Katrina: Eye Of The Storm

NOVEMBER 2005
- Members Jolted From Retirement By Mother Nature - One of the many strengths of our Association is the sense of
comradery that our members share. Whether it be rally together to
support various legislation or carrying for members who have fallen on
hard times, our members are known for coming together.

When
we lost two of our members to the horrific events of September 11,
2001, the Association shared in the nation's sorrow. We not only
reported on the tragedy, but also on the relief efforts conducted in
the aftermath that involved some retirees.

Last
year, when Florida was struck by three successive hurricanes, thousands
of our members living in the Sunshine State were impacted in one way or
another.
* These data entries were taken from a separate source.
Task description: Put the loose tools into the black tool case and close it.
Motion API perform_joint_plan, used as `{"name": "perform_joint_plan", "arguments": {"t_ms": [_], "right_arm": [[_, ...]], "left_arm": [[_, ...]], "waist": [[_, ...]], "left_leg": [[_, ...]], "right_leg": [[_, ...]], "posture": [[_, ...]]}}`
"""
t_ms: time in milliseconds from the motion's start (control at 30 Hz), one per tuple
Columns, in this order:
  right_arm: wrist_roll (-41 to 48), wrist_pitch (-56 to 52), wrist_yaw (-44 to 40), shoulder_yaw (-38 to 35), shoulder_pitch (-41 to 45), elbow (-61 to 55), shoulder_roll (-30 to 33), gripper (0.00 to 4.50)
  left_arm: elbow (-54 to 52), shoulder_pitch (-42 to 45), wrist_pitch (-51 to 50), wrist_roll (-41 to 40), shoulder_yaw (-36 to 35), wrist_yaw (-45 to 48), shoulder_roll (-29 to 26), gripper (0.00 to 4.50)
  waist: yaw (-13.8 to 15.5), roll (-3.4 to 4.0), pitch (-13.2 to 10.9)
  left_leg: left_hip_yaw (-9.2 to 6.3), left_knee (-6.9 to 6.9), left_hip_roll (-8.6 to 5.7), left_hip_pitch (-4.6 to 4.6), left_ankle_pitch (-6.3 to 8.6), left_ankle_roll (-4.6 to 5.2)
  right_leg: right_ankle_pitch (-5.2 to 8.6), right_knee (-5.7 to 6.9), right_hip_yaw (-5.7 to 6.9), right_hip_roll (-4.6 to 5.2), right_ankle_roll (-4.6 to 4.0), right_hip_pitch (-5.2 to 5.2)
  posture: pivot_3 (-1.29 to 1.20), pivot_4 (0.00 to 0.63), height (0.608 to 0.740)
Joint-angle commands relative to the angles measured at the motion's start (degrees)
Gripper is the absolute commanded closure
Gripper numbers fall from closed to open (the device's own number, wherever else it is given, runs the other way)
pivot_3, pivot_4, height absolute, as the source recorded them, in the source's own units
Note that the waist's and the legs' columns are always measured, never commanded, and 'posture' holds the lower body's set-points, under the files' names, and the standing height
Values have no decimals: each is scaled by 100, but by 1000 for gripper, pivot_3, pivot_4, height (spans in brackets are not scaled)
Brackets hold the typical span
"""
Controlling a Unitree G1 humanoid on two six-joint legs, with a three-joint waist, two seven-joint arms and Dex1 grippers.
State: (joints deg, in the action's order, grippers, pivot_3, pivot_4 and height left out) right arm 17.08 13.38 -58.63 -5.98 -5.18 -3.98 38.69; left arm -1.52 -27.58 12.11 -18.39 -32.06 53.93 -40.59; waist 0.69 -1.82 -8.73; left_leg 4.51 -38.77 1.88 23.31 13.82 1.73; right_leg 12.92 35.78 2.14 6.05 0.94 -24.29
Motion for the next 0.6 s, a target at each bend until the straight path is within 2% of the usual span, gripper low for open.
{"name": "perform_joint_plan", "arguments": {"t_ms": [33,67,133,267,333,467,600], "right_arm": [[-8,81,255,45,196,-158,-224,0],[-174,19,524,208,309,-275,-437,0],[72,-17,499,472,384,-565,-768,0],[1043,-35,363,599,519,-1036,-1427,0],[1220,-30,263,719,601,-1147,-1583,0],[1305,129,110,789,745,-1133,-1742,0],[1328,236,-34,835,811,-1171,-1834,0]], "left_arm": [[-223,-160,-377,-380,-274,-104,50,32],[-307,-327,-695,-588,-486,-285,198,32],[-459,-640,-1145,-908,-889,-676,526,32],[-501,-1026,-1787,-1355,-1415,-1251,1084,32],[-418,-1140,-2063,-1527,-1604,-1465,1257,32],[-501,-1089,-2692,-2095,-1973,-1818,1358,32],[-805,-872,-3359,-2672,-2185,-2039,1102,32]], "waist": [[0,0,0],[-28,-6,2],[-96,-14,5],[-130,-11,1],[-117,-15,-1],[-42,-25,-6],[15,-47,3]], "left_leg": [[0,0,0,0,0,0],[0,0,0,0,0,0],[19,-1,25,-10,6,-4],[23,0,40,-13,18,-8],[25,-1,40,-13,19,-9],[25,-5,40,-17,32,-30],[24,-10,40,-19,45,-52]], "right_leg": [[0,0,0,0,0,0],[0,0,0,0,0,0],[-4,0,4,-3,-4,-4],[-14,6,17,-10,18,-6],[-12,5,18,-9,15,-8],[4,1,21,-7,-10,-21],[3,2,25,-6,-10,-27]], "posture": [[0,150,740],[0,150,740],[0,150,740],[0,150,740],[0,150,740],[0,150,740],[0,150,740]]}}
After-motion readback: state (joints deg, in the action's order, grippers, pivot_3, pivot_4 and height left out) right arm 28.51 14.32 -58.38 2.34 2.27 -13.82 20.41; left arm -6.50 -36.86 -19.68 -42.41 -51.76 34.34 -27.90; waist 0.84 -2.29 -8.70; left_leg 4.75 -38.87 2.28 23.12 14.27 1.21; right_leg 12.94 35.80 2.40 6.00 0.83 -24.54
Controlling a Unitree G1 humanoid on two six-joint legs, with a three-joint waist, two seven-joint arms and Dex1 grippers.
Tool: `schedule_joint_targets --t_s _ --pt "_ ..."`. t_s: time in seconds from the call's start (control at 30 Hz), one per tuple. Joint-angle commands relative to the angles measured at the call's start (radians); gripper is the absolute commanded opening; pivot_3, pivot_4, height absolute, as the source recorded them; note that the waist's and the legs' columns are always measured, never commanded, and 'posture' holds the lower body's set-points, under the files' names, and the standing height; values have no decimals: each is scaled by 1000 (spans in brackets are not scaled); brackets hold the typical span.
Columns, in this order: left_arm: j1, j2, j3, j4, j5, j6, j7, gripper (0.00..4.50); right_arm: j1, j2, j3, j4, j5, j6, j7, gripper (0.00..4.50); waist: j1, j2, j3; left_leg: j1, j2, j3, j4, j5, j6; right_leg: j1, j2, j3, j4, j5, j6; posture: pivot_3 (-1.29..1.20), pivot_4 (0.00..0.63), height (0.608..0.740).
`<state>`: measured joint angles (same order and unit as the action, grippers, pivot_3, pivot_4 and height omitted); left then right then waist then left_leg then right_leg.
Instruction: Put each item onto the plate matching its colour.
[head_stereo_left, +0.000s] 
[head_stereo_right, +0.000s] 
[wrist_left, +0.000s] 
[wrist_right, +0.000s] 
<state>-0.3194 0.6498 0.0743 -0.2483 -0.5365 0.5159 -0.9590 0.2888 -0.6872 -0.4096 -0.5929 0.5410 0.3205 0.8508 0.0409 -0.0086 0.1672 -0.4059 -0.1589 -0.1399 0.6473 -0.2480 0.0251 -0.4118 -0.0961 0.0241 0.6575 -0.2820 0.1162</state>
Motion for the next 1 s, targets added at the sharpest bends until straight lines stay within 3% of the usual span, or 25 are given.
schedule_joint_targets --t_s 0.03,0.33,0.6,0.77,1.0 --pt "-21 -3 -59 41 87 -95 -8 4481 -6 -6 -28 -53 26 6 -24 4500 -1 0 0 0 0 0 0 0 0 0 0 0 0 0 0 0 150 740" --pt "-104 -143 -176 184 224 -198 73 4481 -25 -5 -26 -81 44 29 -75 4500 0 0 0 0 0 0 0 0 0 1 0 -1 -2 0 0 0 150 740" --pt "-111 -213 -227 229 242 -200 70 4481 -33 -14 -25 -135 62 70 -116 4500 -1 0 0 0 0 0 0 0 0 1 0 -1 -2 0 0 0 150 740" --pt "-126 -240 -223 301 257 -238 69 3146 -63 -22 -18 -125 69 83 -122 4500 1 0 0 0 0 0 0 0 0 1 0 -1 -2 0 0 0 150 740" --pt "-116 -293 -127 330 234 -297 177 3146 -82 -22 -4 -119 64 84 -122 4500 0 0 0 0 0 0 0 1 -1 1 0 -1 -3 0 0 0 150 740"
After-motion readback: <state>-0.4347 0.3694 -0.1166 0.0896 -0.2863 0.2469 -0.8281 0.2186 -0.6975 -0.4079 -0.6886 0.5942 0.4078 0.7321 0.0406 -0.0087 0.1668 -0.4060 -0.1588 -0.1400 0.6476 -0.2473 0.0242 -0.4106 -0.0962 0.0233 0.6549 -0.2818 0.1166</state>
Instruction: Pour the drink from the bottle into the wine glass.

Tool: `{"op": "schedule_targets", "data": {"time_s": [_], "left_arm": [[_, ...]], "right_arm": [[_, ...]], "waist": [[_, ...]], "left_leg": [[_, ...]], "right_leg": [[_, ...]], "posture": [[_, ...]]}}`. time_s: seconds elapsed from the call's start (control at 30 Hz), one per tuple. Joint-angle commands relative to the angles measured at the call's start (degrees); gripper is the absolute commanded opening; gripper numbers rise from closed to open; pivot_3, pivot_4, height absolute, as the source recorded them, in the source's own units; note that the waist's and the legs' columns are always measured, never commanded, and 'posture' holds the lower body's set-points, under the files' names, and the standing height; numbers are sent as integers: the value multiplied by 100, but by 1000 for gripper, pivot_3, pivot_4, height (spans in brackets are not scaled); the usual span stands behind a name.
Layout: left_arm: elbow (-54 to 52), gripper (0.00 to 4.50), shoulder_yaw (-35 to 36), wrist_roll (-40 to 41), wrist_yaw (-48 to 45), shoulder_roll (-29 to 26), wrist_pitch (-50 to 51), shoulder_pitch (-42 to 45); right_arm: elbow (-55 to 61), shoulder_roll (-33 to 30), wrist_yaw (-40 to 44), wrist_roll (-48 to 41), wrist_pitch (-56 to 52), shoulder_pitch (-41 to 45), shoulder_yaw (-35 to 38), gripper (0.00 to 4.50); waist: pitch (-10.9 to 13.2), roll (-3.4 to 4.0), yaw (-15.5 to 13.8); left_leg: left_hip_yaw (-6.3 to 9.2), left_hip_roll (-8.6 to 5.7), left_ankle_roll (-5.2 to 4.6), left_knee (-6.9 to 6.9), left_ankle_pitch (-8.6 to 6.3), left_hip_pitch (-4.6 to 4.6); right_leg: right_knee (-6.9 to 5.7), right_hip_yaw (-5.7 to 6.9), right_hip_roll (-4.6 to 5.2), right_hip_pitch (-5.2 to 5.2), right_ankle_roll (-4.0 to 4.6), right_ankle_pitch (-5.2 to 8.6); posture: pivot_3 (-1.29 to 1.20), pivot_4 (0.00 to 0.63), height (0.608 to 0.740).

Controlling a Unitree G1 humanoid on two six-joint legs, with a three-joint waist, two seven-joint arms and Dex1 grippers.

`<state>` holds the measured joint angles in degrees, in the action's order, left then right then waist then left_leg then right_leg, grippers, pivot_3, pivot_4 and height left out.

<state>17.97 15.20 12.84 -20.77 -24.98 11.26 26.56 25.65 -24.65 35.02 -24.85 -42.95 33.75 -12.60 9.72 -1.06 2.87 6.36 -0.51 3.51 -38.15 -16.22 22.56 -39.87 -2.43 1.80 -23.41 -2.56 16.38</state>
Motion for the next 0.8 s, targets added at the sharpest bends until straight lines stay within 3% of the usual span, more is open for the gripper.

Some lost a few shingles or perhaps a tree or two, while
others saw their homes completely destroyed, of which we reported
extensively.

This year, members,
living in Louisiana, Mississippi, and Alabama, faced a similar
situation when Hurricane Katrina moved up the Gulf of Mexico and made
landfall on August 29.

Even though
the number of our members living in Louisiana, Mississippi, and Alabama
total 74, small in comparison to other sunbelt states, such as Georgia,
North Carolina, and South Carolina, whose combined total is 638, plus
Florida's 5,100, we express the same concern for the possible victims
of Katrina.

By all accounts, it now
appears that Katrina is the worse disaster in our nation's history.
While every hurricane that strikes land wreaks havoc by claiming lives
and destroying property, the wide-spread and severe destruction left in
Katrina's wake was particularly devastating.

Some Unreachable

As
we did last year in Florida, the Association has reached out to those
members who had been living in the direct path of Hurricane Katrina.
The letter, which was mailed within days of the devastation, seeks to
offer support, as well as learn the fate of our members.

Due
to the disruption of basic services, it has been difficult for members
in the effected areas to receive mail. We do hope that when the mail
does catch up with members that they will respond.

We've
heard from a number of members who live inland from the coast and were
not directly impacted by Katrina. However, we've heard little from
members living in New Orleans, Biloxi or Gulfport.

Everyone
knows about the flood in New Orleans where we have four members. We
have two members living in Biloxi and another in Gulfport, two cities
that were more directly hammered by the Category 4 winds.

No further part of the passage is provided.